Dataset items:
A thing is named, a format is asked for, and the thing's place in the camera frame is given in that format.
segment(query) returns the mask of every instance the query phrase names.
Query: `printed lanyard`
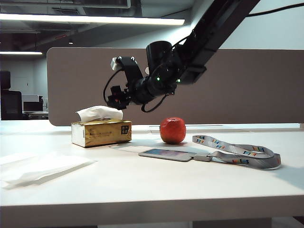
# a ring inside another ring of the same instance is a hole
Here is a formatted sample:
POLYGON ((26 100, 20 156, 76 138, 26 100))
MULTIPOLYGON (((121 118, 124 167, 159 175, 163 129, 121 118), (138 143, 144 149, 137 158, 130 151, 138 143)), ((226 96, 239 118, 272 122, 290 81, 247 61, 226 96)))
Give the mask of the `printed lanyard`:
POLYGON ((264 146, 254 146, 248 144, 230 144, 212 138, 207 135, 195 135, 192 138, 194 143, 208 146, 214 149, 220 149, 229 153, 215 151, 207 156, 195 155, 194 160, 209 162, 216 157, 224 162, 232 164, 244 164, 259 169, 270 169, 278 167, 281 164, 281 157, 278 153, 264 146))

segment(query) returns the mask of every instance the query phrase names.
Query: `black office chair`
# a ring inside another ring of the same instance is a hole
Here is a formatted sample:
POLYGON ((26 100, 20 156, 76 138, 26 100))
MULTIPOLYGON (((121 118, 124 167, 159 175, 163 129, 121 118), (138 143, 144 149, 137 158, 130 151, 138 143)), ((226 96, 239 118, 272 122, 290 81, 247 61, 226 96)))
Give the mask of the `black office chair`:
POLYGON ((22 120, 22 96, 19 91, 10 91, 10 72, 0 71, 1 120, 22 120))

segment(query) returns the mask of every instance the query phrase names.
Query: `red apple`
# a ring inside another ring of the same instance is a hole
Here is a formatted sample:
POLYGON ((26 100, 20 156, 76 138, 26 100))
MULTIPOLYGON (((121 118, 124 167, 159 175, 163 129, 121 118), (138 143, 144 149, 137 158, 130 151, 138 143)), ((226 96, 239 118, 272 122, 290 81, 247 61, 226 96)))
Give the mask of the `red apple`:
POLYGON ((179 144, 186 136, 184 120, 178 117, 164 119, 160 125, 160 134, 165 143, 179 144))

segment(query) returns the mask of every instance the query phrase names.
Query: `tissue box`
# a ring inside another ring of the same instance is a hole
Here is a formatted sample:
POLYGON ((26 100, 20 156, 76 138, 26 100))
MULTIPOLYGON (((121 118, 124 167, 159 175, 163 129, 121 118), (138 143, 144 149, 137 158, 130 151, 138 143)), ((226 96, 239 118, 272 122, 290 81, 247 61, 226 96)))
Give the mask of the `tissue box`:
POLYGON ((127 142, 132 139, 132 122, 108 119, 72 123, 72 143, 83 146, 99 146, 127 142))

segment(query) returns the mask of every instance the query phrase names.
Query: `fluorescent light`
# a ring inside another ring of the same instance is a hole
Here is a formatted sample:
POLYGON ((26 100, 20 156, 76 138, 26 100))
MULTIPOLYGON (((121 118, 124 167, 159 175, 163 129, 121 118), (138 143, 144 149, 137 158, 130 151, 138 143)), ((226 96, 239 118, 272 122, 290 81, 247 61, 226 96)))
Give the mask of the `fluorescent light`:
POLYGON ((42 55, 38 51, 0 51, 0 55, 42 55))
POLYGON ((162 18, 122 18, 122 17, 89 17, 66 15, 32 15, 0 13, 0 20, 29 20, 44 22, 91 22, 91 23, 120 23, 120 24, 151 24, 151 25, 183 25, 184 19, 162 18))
* * *
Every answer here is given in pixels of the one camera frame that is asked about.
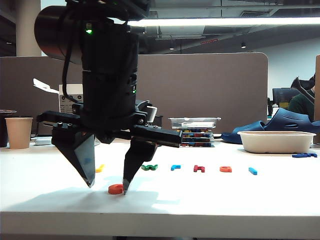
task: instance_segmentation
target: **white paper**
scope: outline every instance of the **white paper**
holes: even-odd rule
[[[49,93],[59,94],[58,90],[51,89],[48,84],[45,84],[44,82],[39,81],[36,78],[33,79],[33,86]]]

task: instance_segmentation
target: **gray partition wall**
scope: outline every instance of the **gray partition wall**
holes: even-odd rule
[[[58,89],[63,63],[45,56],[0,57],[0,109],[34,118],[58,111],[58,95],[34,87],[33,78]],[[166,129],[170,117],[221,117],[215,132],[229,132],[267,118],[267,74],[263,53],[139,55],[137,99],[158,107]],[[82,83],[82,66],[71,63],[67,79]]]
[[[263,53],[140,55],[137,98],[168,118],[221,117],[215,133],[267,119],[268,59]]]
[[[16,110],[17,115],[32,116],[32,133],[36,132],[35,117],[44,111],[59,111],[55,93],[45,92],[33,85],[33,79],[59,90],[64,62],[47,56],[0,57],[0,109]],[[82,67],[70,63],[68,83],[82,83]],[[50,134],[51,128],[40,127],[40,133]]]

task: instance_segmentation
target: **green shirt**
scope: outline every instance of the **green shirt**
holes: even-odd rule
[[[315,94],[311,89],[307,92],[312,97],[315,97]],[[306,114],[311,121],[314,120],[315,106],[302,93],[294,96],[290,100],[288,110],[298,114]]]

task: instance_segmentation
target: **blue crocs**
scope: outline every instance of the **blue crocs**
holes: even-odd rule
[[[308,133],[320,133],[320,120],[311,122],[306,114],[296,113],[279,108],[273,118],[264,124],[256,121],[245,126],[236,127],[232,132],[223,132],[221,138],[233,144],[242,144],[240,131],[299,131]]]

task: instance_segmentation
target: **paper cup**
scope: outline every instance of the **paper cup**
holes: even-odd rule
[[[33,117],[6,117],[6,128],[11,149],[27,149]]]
---
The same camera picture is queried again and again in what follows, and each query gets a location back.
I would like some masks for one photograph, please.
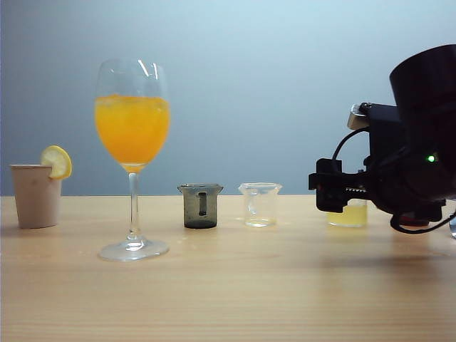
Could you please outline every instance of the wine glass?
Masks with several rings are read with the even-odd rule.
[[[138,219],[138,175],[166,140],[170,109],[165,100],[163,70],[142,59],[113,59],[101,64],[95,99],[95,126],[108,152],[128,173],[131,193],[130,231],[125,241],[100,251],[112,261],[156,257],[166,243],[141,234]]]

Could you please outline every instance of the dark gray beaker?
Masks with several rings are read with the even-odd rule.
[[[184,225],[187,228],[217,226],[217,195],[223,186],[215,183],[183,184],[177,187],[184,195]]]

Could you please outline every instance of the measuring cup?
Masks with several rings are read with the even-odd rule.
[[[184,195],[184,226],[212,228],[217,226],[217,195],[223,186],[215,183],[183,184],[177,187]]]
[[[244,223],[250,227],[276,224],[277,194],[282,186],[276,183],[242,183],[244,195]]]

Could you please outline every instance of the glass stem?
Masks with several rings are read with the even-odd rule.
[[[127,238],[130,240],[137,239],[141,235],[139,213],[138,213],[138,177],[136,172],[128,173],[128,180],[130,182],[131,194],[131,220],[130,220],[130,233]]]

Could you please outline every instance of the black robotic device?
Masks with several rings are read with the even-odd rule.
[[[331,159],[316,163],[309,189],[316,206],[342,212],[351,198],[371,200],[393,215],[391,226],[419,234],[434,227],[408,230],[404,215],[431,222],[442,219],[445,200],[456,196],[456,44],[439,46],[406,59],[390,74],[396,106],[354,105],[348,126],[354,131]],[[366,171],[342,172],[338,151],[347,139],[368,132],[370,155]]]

▸ DIRECTIONS FOR THIS TASK: From the entries above, collect every line with the string "partition" in it.

▸ RESULT OF THE EXERCISE:
target: **gray partition wall**
scope: outline every instance of the **gray partition wall**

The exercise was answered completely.